2022 Workshop: GC: Poynting Flux

White paper Link:

https://docs.google.com/document/d/1Tpd536JHHUUwkSHlAGSrG231rlxgzYt_9lW…

At high latitudes, electromagnetic energy from the Solar wind and magnetosphere flows into the upper atmosphere through the ionosphere (e.g. Gary et al., 1994). This is quantified in terms of Poynting flux. During active magnetic periods, this energy source can be larger than Solar radiation (Luhr and Liu, 2006) and is certainly harder to characterize at all times. The Poynting flux is transformed into thermal or kinetic energy through particle acceleration in the magnetosphere and Joule/frictional heating in the upper atmosphere (e.g. Thayer and Semeter, 2004). Despite the obvious importance of this energy source to the coupled Ionosphere-Thermosphere-Mesosphere (ITM) system, an accurate global picture of the Poynting flux at relevant spatio-temporal scales remains elusive. Current models of the ITM typically still rely on empirical models based on historic datasets (e.g. Heelis et al., 1982; Weimer, 2005) to estimate this forcing. Recent major advances in modeling from the ground up to 600-km (e.g. WACCM-X, WAM, GAIA) and, separately, from the Solar wind down to the ionosphere (e.g. GAMERA, BATS-R-US) essentially meet here.

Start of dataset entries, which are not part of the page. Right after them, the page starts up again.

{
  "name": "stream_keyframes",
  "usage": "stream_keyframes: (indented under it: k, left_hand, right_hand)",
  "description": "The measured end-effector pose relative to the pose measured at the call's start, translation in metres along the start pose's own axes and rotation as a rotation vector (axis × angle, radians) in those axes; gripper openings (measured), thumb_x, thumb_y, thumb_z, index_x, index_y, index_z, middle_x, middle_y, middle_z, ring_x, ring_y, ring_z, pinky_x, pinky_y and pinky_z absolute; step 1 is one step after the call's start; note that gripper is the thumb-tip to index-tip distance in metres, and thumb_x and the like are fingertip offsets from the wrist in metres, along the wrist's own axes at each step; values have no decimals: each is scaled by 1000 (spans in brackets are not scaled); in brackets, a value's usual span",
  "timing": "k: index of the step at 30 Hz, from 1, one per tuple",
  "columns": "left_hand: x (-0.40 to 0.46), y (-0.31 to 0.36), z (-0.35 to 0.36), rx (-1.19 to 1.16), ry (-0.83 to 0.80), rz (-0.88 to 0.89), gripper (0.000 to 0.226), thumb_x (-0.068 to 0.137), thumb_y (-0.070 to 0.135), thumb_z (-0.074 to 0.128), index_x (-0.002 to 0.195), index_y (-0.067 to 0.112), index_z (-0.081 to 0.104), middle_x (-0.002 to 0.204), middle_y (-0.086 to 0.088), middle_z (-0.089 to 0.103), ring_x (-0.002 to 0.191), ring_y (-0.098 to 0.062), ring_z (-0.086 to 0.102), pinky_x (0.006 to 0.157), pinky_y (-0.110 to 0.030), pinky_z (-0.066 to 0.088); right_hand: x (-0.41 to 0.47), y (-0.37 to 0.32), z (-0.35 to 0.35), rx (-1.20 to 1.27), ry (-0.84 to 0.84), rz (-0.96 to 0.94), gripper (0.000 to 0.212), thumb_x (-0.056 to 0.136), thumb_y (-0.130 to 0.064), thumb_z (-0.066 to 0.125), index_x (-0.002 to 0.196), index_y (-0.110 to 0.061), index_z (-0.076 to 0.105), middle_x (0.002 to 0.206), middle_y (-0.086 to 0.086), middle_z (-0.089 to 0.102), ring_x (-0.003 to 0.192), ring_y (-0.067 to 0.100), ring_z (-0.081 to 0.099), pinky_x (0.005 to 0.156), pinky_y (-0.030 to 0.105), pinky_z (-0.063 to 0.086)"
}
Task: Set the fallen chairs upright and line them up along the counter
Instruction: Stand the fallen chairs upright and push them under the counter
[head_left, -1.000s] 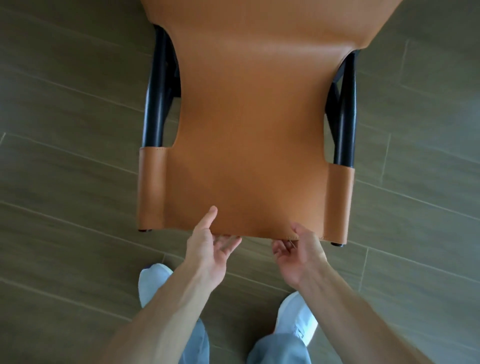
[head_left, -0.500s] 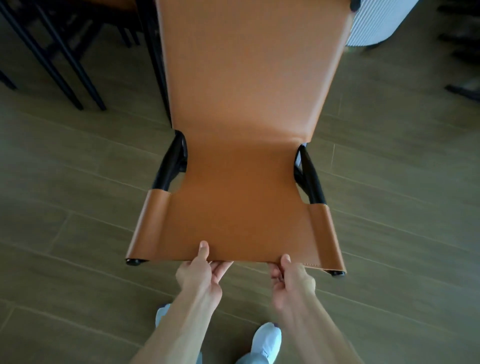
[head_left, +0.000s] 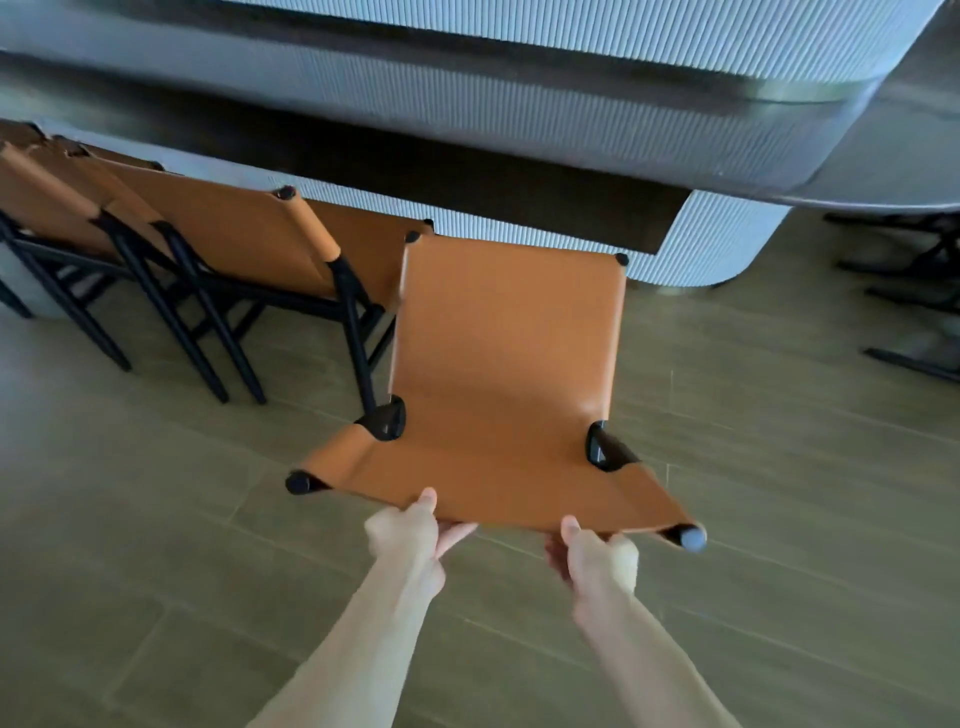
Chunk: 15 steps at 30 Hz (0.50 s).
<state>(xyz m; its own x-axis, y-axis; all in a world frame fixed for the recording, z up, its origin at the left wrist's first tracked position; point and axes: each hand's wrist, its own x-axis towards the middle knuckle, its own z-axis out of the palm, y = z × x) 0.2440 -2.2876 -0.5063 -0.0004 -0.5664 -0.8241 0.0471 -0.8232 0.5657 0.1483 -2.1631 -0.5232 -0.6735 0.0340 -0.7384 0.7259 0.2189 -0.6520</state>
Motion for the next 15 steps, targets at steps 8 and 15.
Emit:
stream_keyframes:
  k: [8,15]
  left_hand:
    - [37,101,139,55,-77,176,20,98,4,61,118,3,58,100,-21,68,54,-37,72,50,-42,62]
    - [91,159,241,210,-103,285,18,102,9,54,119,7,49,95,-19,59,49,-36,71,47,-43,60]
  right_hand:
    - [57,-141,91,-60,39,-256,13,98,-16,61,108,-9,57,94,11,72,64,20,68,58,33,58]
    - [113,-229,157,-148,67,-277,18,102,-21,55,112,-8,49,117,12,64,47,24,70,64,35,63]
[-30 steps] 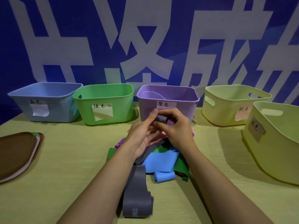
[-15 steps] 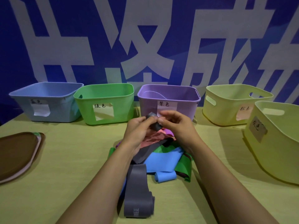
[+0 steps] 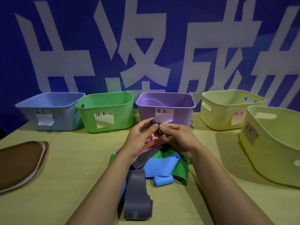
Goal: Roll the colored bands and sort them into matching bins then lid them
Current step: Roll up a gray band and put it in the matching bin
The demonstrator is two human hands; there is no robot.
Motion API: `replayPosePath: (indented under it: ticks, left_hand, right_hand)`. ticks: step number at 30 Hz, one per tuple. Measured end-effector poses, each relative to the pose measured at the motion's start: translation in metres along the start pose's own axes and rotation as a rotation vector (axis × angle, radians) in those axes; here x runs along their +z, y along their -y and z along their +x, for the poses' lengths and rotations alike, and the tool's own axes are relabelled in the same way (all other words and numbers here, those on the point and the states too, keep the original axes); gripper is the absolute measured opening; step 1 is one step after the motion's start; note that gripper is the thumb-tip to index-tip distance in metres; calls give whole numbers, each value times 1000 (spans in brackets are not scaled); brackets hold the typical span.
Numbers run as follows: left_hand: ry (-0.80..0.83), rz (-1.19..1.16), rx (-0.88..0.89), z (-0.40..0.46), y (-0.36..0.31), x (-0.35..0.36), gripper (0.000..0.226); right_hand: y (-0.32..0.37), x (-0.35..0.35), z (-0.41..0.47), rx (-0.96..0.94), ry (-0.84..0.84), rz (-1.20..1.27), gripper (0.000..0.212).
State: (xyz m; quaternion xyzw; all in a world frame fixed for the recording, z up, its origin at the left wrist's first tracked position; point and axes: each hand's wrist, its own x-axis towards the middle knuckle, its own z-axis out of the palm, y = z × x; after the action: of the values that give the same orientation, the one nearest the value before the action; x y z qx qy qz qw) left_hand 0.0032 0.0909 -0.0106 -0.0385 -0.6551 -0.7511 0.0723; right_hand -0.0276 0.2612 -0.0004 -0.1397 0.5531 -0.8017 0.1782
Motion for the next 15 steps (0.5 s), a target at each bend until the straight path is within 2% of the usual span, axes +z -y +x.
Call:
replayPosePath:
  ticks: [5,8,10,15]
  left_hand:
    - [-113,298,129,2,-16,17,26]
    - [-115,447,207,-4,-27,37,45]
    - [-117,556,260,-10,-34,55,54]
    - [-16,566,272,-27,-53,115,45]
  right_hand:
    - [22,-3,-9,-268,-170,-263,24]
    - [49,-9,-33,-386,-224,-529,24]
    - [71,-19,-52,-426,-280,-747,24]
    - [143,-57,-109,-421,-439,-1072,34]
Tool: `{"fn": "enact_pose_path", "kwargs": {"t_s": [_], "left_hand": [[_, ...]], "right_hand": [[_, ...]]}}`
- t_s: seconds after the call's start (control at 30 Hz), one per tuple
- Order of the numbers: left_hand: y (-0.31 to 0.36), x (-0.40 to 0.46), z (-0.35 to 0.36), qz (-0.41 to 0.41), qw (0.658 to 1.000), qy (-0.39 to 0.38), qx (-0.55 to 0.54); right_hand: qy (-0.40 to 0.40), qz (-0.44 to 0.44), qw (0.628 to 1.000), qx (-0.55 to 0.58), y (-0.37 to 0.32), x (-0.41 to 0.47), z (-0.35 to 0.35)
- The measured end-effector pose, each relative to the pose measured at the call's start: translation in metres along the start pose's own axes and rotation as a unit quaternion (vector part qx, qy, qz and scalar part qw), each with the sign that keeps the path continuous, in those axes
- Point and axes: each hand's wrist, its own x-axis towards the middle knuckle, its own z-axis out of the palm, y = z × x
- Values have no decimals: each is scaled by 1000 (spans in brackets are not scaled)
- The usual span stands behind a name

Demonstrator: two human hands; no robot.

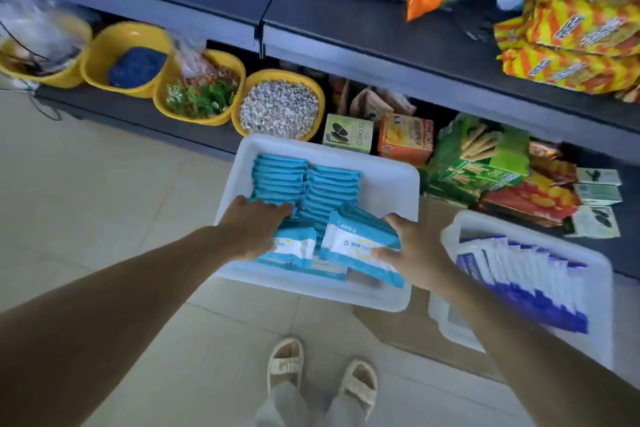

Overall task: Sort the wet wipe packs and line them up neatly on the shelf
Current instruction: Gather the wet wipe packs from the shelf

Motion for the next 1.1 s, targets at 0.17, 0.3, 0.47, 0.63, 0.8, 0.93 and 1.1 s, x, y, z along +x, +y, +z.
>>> {"fn": "enact_pose_path", "kwargs": {"t_s": [0.17, 0.3, 0.47, 0.63, 0.8, 0.93, 1.1], "left_hand": [[-22, 34, 64, 13, 1000, -9, 20], [-32, 57, 111, 18, 999, -20, 47], [-39, 72, 153, 9, 999, -10, 43], [-37, 78, 175, -14, 999, 30, 40], [-38, 84, 177, -10, 996, 34, 79], [-39, 88, 175, 33, 993, 33, 107], [-40, 85, 176, 31, 994, 73, 82]], "right_hand": [[-39, -21, 999, -19, 11, 36, 76], [-51, -34, 997, -49, 19, 61, 121], [-58, -37, 995, -72, 27, 84, 160], [-1, -118, 961, -249, 24, 88, 189], [27, -142, 949, -279, 25, 94, 195], [3, -126, 950, -286, 21, 96, 199], [30, -132, 953, -273, 19, 97, 202]]}}
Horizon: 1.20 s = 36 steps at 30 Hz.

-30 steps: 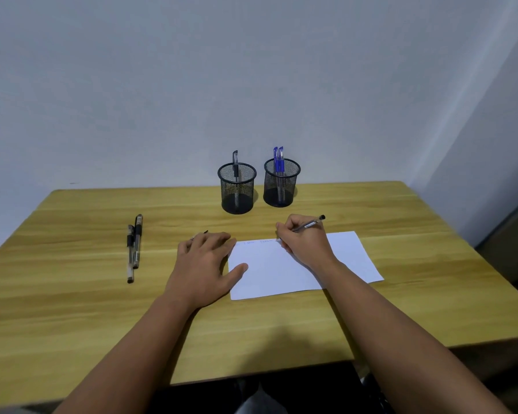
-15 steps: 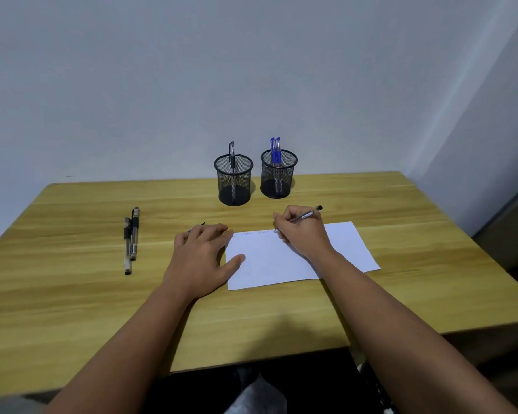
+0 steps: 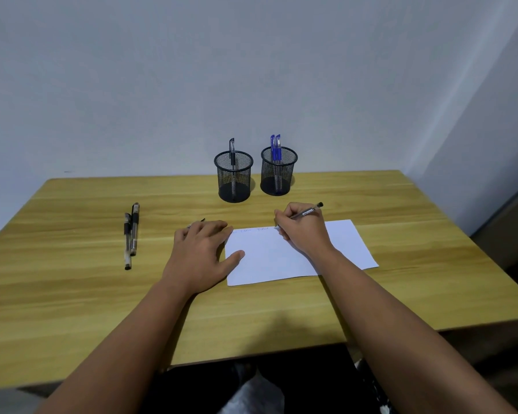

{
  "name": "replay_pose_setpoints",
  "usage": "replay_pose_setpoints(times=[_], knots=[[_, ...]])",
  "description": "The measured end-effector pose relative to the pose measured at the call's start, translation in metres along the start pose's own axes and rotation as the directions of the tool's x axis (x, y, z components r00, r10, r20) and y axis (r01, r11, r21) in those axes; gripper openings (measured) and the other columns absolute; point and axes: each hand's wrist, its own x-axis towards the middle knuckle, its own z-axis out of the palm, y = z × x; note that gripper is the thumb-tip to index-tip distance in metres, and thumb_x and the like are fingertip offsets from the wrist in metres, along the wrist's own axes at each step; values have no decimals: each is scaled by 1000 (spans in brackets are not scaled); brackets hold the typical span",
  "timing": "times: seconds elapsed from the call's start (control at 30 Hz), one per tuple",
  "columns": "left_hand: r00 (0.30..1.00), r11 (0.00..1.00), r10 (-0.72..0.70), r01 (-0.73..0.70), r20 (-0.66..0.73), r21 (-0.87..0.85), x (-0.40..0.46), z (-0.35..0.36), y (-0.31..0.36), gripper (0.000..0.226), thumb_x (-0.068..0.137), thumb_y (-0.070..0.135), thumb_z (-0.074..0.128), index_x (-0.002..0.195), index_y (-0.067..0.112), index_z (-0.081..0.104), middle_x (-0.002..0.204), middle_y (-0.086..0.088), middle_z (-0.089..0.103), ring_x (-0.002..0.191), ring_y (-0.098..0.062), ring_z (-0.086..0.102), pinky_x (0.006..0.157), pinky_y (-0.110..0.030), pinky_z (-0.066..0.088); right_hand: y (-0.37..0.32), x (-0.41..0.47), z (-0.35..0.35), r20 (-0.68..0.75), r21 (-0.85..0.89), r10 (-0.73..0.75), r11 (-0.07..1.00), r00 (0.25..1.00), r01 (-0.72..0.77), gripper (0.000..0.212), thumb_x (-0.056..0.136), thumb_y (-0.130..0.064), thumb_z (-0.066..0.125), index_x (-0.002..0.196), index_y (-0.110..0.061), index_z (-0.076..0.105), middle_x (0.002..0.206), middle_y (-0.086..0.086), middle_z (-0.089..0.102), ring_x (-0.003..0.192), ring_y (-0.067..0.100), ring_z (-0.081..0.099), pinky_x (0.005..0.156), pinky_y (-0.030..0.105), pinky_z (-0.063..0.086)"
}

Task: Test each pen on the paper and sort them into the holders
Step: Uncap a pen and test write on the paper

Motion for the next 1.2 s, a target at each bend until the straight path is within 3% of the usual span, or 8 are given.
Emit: replay_pose_setpoints(times=[0.2, 0.53, 0.73, 0.83, 0.93, 1.2], knots=[[1000, 1000, 1, -1, 3, -3, 0, 0, 0, 62, 88, 73, 42, 136, 38, 58, 146, 14, 52, 139, -18, 39, 108, -45, 28, 1, 0, 0, -27, -24, 2, 1000, 1000, -3, 38, 98, -10, 70, 71, 11, 53, 74, 39, 61, 55, 24, 60, 53, 31, 47], [1000, 1000, -4, 4, 0, -11, -1, -1, 1, 62, 87, 74, 43, 136, 37, 58, 145, 14, 52, 139, -19, 40, 107, -46, 30, 3, 2, 0, -43, -17, 13, 1000, 999, -14, 37, 97, -12, 69, 74, 10, 49, 74, 43, 54, 59, 28, 57, 58, 36, 47], [1000, 1000, -5, 5, -7, -8, 0, -1, 1, 63, 87, 73, 43, 136, 37, 59, 145, 14, 53, 138, -17, 40, 107, -46, 30, 5, 5, -1, -83, 9, 21, 1000, 996, -20, 41, 98, -13, 68, 76, 12, 44, 65, 30, 51, 60, 28, 54, 55, 32, 47], [1000, 1000, -7, 7, -9, -10, -1, 0, 0, 62, 87, 73, 44, 135, 38, 59, 145, 15, 53, 138, -18, 40, 107, -45, 29, 6, 5, 0, -76, -27, 2, 1000, 997, -4, 39, 93, -15, 70, 75, 12, 48, 71, 39, 54, 60, 26, 55, 60, 35, 48], [1000, 1000, -5, 5, -4, -12, 0, 0, 0, 60, 87, 73, 44, 135, 38, 58, 145, 15, 52, 138, -18, 39, 107, -45, 29, 6, 5, 1, -82, -65, -6, 998, 997, 1, 36, 84, -19, 68, 71, 7, 48, 74, 40, 51, 62, 26, 51, 62, 38, 45], [1000, 1000, -5, 5, -3, -6, 0, 1, -1, 61, 88, 73, 44, 136, 39, 57, 146, 15, 52, 138, -17, 40, 107, -45, 28, 1, 2, 1, -104, -108, -36, 994, 994, 24, 38, 87, -17, 63, 71, 3, 36, 70, 34, 36, 62, 25, 38, 60, 38, 36]])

The science question driving this Grand Challenge is: What is the electromagnetic energy input into the Earth’s atmosphere? This topic is aligned with the strategic thrusts outlined in the CEDAR strategic vision. It explores an exchange of energy between all of the space-atmosphere-interaction region (SAIR), it merges many geoscience datasets and models, and it synthesizes knowledge from several disciplines of the solar-terrestrial sciences. Therefore, this Grand Challenge is expected to have a major impact on a large segment of the CEDAR research community.